Requests the Director General to:
- Support, and participate in, the creation of an
international Fund to guarantee access to
antiretroviral and anti-opportunistic infection drugs,
particularly for poor and developing countries, based
on the principle of equity. That this Fund should
make drugs available at different prices in line with
Social Development Indices and according to the
prevalence of HIV in different countries, so that a
policy based upon the principle of equity can be
attained.
- Establish an expert committee under WHO auspices,
consisting of an expanded membership of physicians,
scientists, public health practitioners, and
non-governmental AIDS advocates (including people with
AIDS), drawn from both developed and developing Member
States, to review and assess on a case-by-case basis
the scientific, medical and operational feasibility of
proposals submitted by developing country Member
States for funding payable out of the International
Fund.
- Oppose any international proposals which would
provide funding out of the International Fund on the
basis of interest-bearing loans, rather than outright
grants, to least developed Member States or other
Member States needing significant financial assistance
because of he scale of the HIV/AIDS epidemic in
relation to their domestic wealth.
- Create a Drugs Prices Data Bank, containing
information about drugs procurement and manufacturers,
with a view to providing data for the management of
national policies in respect of access to
antiretroviral drugs and anti-opportunistic infection
drugs.
- Create parameters jointly with the Member States
and the drugs industry, including producers of generic
drugs, in order to establish a worldwide policy of
differentiated prices for drugs according to social,
economic, and epidemiological indicators, with the
principle of equity as a basic reference point.
- Create ways and means to permit better monitoring
and quality control of antiretroviral drugs.

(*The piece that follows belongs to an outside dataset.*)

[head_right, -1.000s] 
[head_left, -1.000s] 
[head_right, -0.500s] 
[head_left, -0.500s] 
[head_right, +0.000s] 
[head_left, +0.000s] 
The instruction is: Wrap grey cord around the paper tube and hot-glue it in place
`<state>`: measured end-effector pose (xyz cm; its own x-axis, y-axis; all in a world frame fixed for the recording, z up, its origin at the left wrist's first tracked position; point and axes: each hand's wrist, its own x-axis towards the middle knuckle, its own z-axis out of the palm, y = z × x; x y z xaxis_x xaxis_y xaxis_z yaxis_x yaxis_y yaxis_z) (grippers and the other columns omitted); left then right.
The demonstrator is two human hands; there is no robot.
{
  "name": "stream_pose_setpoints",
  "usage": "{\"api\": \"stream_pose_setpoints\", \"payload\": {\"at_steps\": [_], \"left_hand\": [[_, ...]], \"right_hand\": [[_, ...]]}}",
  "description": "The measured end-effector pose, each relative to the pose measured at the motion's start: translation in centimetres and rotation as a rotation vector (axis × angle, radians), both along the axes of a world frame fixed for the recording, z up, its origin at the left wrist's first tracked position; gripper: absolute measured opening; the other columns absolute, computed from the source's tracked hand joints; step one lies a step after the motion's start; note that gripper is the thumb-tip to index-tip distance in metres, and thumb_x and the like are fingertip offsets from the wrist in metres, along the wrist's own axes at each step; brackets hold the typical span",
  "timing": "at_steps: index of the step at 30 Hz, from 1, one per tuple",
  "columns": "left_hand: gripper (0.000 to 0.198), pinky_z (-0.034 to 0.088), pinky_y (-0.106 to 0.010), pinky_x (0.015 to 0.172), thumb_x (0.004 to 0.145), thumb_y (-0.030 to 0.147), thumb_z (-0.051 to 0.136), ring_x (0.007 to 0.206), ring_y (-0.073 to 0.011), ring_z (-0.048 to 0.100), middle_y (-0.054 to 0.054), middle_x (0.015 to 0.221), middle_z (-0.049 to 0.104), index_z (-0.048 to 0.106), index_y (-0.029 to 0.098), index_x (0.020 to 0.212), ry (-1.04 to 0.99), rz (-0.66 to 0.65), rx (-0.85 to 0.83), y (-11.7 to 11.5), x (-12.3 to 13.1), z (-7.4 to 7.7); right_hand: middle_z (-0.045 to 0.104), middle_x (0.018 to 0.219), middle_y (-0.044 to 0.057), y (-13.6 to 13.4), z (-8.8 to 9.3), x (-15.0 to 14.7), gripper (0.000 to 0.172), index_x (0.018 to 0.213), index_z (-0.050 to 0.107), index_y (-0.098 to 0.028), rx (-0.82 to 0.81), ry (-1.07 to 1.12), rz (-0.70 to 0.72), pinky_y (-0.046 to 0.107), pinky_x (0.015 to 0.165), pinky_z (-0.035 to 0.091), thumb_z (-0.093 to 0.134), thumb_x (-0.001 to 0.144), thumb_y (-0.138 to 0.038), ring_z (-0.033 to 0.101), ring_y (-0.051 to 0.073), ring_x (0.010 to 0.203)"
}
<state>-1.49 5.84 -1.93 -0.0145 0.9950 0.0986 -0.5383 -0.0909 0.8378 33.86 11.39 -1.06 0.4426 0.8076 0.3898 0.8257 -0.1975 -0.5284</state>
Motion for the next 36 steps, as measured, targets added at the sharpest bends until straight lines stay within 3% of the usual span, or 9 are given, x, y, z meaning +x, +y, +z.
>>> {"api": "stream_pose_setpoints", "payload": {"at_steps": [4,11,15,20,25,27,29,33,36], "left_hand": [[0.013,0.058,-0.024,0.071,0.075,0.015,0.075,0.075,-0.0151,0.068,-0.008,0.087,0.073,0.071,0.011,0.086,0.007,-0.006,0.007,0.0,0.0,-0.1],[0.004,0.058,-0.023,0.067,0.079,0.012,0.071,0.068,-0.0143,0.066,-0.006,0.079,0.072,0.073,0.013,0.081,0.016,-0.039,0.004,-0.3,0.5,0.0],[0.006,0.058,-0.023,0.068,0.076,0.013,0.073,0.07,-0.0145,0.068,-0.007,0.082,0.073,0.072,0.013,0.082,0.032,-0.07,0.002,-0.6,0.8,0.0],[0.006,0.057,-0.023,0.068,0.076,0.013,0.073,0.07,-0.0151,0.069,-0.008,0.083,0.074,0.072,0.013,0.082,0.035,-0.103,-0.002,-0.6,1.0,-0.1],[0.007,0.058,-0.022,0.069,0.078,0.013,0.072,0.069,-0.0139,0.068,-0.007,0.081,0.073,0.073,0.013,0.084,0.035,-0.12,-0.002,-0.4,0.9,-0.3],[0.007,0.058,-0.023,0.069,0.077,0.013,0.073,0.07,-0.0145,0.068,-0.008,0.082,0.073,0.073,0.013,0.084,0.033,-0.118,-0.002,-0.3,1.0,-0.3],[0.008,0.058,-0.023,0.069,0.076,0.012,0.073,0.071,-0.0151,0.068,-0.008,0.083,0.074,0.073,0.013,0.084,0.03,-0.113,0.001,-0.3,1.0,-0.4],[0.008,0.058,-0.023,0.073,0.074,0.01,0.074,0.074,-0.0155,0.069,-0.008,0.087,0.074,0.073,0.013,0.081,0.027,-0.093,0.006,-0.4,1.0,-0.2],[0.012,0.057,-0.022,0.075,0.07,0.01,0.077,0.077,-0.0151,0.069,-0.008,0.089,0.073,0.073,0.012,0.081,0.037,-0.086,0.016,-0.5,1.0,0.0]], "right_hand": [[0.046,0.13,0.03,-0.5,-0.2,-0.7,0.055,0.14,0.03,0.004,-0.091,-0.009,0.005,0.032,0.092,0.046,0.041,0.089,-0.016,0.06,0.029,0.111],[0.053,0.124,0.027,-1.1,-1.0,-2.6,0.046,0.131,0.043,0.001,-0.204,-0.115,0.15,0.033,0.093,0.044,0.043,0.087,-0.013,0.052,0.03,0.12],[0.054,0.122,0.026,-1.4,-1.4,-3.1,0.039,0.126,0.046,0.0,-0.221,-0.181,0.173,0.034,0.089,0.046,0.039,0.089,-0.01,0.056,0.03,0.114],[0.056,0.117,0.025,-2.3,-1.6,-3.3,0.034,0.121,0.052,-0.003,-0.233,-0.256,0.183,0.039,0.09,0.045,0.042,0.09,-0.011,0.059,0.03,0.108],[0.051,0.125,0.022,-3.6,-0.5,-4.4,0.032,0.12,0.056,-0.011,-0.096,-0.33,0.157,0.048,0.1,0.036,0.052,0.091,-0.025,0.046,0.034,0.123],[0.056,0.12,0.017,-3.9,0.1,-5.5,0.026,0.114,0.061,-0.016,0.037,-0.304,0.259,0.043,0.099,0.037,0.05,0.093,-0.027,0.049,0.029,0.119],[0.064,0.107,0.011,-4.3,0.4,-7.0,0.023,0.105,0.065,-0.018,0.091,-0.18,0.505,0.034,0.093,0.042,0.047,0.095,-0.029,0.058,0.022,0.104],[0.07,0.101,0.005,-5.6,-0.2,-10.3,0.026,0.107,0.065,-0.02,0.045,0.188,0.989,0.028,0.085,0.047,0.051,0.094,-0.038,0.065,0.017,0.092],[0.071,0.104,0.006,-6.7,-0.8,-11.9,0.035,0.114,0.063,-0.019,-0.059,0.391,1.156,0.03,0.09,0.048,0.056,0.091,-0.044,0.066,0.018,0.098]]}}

- Foster inter-country exchanges and international
technical and legal cooperation, with a view to
establishing a global policy for the production of
generic drugs, as well as to implement care, treatment
and prevention policies in respect of AIDS, implying
the strengthening of links between public authorities
and civil society.
- Regard the access to antiretroviral drugs and those
for treating opportunistic infections a matter of the
highest priority, and to develop policies for:
- Reducing the suffering of men, women and children
living with HIV and AIDS throughout the world;
- Reducing mortality caused by AIDS, especially in
the socially and economically less developed
countries;
- Increasing life expectancy particularly in those
countries where it has been falling as the result of
AIDS;
- Helping to restore the process of social
development in poor countries by means of maintenance
of productive capacity and the labor force.